New mechanisms are also being built with the requirement to distinguish between secure and insecure contexts based on their URI built in (e.g., CORS [3]).

In the Internet architecture, protocols are encouraged NOT to reflect security properties by registering a separate URL scheme or using a separate TCP/UDP port. It is widely believed that protocols should upgrade their security properties without changing them, based upon the requirements of the application.

Performing Discovery

Increasingly, Web applications are needing to perform discovery to find nearby resources. E.g., CORE [4] is chartered to do this, and examining emerging Web architecture for discovery such as well-known URIs [5] and the hostmeta format [6] (packaged as LRRD [7]).

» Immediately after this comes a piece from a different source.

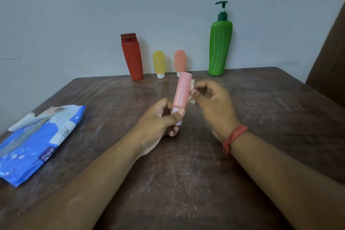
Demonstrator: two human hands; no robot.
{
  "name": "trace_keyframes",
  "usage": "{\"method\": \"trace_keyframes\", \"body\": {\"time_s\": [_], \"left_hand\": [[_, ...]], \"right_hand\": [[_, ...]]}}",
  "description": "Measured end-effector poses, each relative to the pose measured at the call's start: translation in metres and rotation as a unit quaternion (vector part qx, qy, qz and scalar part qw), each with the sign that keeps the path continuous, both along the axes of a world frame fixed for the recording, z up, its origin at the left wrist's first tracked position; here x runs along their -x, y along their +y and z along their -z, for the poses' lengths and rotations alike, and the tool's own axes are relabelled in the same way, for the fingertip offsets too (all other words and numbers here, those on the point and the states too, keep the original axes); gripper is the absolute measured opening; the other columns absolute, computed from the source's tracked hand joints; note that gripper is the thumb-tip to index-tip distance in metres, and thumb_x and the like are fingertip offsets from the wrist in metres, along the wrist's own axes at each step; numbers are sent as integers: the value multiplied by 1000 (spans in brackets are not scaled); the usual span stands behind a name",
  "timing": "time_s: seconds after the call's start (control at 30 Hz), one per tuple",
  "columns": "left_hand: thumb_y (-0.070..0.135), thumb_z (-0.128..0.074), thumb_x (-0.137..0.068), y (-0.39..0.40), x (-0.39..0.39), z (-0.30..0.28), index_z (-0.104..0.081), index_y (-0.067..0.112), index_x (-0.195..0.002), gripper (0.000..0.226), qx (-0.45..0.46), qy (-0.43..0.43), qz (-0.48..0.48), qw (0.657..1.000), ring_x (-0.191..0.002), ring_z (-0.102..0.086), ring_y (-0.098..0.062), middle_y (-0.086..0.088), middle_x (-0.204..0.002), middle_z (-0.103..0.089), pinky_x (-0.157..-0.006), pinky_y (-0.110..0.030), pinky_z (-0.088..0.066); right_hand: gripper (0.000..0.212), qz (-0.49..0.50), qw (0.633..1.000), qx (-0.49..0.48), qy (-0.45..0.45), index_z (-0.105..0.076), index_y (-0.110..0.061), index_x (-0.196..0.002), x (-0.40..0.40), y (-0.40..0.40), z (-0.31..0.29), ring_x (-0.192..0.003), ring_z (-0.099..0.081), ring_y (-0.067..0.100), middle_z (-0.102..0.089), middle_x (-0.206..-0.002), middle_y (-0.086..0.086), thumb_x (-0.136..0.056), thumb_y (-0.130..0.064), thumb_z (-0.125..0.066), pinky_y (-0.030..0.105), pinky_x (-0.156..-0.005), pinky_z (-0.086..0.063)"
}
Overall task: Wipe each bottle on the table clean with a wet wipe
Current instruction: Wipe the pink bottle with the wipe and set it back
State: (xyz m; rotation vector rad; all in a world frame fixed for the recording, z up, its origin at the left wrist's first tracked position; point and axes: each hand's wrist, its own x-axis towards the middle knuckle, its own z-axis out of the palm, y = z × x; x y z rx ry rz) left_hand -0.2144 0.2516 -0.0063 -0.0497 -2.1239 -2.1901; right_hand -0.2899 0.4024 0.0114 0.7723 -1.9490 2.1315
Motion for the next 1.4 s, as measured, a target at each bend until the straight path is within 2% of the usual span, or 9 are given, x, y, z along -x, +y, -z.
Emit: {"method": "trace_keyframes", "body": {"time_s": [0.3, 0.4, 0.53, 0.63, 0.87, 1.0, 1.1, 1.2, 1.4], "left_hand": [[36, -66, -87, 1, 0, -1, -57, 11, -101, 30, -39, -9, 17, 999, -59, -48, -11, 3, -76, -57, -52, -21, -41], [36, -70, -89, 0, 2, 2, -54, 16, -88, 26, -32, -10, 15, 999, -58, -47, -10, 4, -73, -56, -51, -22, -41], [26, -73, -90, 0, 5, 4, -48, 19, -82, 27, -49, -7, -35, 998, -55, -47, -11, 4, -68, -57, -48, -23, -41], [25, -79, -80, 0, 7, 3, -47, 19, -78, 32, -45, 9, -82, 996, -54, -50, -12, 0, -72, -57, -48, -28, -47], [19, -80, -86, 3, 5, 4, -45, 17, -82, 36, 159, 58, -183, 968, -47, -58, -19, -6, -78, -58, -45, -31, -50], [16, -80, -84, 4, 1, 0, -43, 22, -81, 38, 333, 157, -219, 903, -68, -61, -27, -1, -91, -50, -46, -30, -51], [11, -81, -82, 8, 1, 0, -45, 20, -83, 37, 395, 211, -235, 863, -77, -56, -15, 5, -92, -45, -57, -36, -54], [17, -83, -83, 3, 3, 0, -45, 26, -80, 39, 369, 229, -242, 868, -79, -47, 2, 11, -89, -42, -63, -14, -42], [-4, -81, -80, -1, 7, 1, -49, 29, -84, 46, 250, 203, -224, 920, -95, -58, -9, 13, -100, -45, -58, -26, -60]], "right_hand": [[20, -89, 986, 79, -117, -67, -16, -86, 3, 3, 8, -74, -63, 12, -71, -78, -2, -94, 1, -59, 33, -74, -54], [23, 28, 996, 87, -14, -69, -22, -89, 8, 7, -10, -84, -66, 10, -72, -87, -4, -92, 0, -63, 30, -79, -55], [20, 128, 944, -173, 251, -74, -13, -99, -9, 3, -1, -92, -63, 11, -68, -103, -1, -87, 1, -66, 28, -81, -52], [19, 126, 924, -208, 295, -74, -11, -99, -11, 1, -1, -93, -60, 10, -67, -104, 0, -86, 0, -65, 18, -81, -47], [16, 128, 907, -248, 315, -71, -7, -90, -12, 7, -3, -92, -56, 15, -61, -96, 3, -81, 5, -65, 19, -78, -42], [15, 116, 886, -327, 307, -73, -3, -97, 1, 9, -6, -94, -58, 28, -62, -99, 11, -86, 2, -64, 41, -82, -49], [16, 135, 902, -313, 265, -73, -5, -103, 4, 14, -7, -95, -57, 24, -60, -102, 8, -90, -3, -63, 33, -84, -46], [17, 64, 882, -329, 331, -72, -7, -104, -13, 9, -2, -93, -54, 16, -61, -101, 5, -89, -5, -64, 19, -78, -39], [13, 159, 890, -343, 256, -71, -5, -101, 13, 17, -3, -99, -55, 26, -58, -102, 9, -90, -4, -63, 32, -83, -43]]}}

The Internet stack already has well-understood solutions to discovery (e.g. ZeroConf [8]). However, they're not readily available from the Web stack; there aren't JavaScript APIs for these capabilities, nor are they widely exposed as part of OS DNS implementations, so they're "invisible" to Web developers.


HTTP is a "MIME-like" protocol, but not actually MIME. While issues in HTTP/MIME gateways haven't often been seen in deployment, there have been architectural issues brought about by the differences.

For example, HTTP uses the media type system from MIME to identify message intent. It also allows a message to be encoded using a content-coding (end to end) or transfer-coding (hop-by-hop). However, some Web formats want to be able to unambiguously identify whether something is compressed using a filename extension (e.g., svg vs. svgz).